Please count the lines in these records that contain "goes" and give only that count.

Data section:
──────────────────────────────

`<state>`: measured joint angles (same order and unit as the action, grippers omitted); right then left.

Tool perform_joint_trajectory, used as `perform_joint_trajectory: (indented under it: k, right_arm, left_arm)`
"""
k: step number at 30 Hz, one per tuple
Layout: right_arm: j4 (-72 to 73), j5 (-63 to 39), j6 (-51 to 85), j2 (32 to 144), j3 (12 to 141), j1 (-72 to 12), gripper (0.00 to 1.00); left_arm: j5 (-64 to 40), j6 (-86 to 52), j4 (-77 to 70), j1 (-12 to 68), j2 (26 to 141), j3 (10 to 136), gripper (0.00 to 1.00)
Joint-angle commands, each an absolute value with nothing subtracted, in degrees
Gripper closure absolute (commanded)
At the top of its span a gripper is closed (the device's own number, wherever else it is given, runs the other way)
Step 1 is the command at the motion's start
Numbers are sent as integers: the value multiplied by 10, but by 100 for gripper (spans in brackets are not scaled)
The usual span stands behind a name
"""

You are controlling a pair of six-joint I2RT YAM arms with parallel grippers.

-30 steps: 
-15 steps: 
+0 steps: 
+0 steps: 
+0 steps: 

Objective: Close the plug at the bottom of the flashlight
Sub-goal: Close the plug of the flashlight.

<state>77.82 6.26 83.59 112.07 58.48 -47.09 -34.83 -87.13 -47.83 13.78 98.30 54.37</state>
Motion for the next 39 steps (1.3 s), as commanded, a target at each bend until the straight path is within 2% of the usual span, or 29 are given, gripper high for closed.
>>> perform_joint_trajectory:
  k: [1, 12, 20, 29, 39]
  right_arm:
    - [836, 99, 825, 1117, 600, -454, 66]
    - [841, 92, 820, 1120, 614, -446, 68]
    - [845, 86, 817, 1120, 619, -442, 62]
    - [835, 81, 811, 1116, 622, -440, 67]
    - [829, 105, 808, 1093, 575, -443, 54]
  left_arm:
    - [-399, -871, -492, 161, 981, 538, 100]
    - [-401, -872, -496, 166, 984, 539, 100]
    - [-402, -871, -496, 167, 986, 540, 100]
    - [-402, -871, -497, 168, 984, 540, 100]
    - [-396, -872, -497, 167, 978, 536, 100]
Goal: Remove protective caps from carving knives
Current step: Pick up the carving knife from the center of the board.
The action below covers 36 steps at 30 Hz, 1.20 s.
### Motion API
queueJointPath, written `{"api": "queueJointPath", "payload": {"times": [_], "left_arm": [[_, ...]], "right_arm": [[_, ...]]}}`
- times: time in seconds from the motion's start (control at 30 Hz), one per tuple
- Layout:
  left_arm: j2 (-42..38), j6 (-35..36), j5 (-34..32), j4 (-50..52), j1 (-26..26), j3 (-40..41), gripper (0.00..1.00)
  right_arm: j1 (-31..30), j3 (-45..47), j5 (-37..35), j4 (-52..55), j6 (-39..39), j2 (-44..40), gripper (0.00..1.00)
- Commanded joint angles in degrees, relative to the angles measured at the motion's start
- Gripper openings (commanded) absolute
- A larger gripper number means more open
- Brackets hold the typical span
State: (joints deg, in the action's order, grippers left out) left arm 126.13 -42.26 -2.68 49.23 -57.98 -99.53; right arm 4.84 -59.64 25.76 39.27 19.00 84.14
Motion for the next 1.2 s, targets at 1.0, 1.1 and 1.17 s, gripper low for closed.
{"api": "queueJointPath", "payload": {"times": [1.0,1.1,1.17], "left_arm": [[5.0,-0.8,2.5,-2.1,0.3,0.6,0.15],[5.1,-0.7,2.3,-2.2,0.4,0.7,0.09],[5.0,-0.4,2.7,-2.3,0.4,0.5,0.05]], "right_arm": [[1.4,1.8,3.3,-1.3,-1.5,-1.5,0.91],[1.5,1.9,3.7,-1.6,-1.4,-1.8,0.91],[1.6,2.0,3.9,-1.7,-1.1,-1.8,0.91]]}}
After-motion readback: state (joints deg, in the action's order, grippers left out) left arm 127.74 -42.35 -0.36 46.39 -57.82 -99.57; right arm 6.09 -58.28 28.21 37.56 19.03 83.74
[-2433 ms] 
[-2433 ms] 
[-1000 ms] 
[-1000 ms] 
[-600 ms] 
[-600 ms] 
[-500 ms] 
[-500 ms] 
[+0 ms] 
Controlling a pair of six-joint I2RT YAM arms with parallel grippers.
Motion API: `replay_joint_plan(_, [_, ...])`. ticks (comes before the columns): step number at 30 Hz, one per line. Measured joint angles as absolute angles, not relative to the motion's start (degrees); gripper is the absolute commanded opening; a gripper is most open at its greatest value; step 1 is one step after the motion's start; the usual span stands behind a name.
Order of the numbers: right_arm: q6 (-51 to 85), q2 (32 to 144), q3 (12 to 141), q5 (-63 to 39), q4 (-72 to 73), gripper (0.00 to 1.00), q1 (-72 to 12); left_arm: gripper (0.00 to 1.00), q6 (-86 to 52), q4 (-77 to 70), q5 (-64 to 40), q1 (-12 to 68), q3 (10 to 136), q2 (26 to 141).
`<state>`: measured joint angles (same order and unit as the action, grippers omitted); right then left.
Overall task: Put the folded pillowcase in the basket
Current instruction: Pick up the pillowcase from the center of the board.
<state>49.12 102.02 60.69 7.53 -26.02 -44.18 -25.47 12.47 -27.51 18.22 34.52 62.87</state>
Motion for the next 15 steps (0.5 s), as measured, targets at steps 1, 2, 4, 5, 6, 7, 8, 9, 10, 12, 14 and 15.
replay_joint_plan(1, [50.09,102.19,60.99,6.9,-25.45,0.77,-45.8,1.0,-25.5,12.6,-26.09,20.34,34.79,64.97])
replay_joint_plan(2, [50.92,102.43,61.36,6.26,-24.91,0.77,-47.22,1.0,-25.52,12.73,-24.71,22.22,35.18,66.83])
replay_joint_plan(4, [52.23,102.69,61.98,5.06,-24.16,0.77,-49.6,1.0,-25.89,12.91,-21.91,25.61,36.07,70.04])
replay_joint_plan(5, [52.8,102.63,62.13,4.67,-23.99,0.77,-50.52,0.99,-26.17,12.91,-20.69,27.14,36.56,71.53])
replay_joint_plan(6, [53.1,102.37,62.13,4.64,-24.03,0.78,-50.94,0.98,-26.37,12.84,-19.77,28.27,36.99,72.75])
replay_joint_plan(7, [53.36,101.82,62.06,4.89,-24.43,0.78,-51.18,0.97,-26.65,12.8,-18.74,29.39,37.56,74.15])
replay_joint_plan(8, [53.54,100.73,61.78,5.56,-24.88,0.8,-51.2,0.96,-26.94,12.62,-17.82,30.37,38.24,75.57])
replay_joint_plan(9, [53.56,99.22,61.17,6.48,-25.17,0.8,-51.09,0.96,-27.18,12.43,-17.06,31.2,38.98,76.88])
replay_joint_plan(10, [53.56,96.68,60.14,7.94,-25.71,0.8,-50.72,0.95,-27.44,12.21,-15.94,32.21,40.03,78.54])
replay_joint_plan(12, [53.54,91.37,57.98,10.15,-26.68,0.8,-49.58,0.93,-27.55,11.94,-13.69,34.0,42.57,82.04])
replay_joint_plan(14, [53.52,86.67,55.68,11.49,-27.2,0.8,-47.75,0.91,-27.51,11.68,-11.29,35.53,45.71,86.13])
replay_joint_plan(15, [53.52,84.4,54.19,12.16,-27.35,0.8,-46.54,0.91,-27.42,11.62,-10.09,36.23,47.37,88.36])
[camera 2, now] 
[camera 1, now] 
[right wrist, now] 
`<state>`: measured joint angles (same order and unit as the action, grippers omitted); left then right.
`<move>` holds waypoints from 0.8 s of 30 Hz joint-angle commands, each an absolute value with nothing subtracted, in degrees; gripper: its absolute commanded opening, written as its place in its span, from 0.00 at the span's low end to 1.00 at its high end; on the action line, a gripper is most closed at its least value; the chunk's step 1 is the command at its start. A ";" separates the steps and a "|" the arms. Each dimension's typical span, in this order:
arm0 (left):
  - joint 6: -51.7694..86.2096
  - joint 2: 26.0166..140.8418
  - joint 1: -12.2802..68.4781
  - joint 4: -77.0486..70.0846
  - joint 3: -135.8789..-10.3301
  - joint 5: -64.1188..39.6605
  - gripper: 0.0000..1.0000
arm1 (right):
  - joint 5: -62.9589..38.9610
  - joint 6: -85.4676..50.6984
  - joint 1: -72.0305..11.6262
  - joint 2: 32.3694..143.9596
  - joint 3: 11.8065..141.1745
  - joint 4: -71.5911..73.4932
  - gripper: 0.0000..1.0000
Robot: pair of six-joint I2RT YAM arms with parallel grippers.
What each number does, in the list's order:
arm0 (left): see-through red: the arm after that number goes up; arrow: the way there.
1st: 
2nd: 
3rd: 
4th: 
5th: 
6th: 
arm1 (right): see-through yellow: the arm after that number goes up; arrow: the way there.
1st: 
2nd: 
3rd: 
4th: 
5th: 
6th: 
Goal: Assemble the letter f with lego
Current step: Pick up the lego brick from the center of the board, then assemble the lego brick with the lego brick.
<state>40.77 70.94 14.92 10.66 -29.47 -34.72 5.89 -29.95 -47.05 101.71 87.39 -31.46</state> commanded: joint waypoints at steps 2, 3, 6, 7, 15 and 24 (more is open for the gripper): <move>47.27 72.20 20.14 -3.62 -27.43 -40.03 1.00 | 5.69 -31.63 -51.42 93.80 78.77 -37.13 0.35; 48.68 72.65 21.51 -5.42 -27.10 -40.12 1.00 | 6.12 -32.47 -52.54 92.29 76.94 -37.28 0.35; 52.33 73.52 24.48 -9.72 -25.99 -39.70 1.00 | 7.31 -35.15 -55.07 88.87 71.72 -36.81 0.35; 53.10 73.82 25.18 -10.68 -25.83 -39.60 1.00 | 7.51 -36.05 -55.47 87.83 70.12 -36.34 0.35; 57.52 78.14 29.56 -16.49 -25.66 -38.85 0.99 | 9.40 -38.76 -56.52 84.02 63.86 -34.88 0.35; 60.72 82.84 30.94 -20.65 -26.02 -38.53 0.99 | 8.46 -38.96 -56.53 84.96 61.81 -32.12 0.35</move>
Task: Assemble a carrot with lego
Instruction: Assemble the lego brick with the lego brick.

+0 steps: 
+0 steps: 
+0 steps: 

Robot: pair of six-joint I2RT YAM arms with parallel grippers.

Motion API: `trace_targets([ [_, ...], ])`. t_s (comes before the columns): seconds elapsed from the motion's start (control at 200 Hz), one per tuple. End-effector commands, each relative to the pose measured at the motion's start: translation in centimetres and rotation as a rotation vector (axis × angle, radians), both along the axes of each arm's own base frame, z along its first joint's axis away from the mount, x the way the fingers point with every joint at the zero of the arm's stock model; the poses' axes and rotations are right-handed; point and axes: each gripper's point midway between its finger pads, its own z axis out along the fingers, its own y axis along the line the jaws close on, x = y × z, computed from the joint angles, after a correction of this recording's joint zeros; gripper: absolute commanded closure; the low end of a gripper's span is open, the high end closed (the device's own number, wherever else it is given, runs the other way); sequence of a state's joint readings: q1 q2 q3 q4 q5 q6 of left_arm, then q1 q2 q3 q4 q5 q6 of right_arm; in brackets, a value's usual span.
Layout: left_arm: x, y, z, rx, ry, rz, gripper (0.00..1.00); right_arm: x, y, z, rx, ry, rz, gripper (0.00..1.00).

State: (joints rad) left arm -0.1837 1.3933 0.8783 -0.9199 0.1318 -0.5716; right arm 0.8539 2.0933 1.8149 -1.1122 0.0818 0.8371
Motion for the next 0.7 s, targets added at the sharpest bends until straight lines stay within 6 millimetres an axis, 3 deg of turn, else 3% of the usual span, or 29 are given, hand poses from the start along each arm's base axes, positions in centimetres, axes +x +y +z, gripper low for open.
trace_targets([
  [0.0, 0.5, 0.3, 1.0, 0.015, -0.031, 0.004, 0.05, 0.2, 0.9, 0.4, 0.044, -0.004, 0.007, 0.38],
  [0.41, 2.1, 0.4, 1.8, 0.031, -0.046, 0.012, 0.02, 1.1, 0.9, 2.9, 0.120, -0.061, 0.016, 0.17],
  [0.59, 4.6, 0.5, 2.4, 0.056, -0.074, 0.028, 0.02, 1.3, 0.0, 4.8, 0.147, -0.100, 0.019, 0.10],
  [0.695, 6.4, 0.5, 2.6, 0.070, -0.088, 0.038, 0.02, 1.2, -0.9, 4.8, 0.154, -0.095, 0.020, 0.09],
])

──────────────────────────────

Result below: 2